### [PROBLEM DETAILS]
Return each line in the records below that includes "metal".

GIVEN RECORDS START

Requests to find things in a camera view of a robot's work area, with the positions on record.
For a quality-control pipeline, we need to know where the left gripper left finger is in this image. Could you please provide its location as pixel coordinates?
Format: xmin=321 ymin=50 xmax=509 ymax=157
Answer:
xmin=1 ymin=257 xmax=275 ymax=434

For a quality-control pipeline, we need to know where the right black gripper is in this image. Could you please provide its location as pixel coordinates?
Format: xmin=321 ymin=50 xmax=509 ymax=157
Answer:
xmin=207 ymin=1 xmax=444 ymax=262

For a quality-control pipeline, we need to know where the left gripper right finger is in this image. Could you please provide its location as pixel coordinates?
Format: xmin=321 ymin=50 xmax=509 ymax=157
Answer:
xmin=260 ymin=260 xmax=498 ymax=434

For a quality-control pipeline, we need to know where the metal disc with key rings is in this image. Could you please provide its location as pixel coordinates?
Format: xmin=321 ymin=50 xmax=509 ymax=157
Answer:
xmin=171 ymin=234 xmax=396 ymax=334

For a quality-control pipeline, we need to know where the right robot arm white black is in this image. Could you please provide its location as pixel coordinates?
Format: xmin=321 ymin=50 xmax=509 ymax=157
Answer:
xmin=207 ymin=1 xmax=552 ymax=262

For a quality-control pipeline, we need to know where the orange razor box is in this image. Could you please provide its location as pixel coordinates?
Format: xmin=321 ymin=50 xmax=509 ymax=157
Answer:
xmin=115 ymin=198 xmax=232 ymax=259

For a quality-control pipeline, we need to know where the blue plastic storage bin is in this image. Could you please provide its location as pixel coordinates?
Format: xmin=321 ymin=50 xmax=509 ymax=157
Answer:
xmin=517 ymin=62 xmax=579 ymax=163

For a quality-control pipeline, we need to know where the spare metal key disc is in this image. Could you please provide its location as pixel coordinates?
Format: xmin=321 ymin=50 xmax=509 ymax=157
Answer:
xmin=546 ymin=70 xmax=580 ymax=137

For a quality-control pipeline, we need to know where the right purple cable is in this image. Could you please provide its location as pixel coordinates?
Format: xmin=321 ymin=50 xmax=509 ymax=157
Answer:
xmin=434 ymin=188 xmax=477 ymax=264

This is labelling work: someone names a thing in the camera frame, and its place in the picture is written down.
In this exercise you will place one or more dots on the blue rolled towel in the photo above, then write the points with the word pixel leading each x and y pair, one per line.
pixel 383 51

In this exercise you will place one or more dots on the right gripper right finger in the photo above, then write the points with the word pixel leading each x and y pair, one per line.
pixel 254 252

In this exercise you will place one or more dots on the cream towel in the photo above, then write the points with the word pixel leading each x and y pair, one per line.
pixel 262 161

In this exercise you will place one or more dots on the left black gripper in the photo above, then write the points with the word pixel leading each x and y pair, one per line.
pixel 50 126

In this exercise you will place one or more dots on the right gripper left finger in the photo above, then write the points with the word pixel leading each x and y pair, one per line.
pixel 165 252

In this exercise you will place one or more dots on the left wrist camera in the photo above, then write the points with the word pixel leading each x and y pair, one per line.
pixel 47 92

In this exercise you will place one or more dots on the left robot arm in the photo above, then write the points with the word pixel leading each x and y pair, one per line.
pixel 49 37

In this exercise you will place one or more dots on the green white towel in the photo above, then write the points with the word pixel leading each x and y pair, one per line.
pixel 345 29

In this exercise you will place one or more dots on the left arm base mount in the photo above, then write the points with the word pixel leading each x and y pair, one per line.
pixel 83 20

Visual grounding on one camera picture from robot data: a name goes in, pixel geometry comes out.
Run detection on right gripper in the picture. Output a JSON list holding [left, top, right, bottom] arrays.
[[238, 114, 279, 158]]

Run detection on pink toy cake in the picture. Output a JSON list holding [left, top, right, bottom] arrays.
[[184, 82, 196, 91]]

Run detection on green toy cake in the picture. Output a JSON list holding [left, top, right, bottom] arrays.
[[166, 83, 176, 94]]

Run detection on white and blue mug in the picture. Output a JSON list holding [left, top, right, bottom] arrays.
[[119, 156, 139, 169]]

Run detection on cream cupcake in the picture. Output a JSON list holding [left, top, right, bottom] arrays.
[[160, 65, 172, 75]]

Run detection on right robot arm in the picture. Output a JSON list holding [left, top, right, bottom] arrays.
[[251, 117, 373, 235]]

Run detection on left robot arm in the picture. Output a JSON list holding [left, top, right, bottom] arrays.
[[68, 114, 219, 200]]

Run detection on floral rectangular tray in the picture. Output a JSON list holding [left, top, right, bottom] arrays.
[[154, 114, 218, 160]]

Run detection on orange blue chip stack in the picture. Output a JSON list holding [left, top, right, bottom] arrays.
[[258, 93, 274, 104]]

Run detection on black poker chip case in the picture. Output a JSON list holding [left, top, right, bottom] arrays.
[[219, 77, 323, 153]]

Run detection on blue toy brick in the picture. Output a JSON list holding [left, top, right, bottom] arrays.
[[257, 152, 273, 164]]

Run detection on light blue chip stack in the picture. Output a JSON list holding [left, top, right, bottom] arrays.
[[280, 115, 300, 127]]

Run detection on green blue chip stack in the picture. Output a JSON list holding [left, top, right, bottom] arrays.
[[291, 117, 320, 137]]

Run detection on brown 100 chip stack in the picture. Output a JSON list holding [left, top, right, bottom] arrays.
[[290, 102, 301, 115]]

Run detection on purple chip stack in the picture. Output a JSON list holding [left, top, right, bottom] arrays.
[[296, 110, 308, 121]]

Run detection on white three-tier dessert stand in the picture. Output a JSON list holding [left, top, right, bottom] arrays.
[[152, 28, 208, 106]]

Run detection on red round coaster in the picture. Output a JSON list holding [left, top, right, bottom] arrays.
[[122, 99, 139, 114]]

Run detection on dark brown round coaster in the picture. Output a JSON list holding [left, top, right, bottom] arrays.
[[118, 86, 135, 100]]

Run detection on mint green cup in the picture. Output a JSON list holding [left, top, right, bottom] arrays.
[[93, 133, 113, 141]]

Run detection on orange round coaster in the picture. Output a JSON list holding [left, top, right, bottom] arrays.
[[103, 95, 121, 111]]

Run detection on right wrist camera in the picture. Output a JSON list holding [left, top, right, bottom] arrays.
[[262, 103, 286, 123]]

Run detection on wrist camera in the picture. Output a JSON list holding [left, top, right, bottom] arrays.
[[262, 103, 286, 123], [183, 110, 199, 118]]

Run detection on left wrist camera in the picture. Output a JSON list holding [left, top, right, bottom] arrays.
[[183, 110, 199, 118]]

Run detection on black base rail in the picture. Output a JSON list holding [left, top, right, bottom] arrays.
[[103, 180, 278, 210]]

GIVEN RECORDS END

### [FINAL ANSWER]
For a quality-control pipeline, we need to know where the metal disc with key rings is in this image. Could you please provide its location as pixel coordinates?
For a quality-control pipeline, we need to know where the spare metal key disc is in this image. Could you please provide its location as pixel coordinates?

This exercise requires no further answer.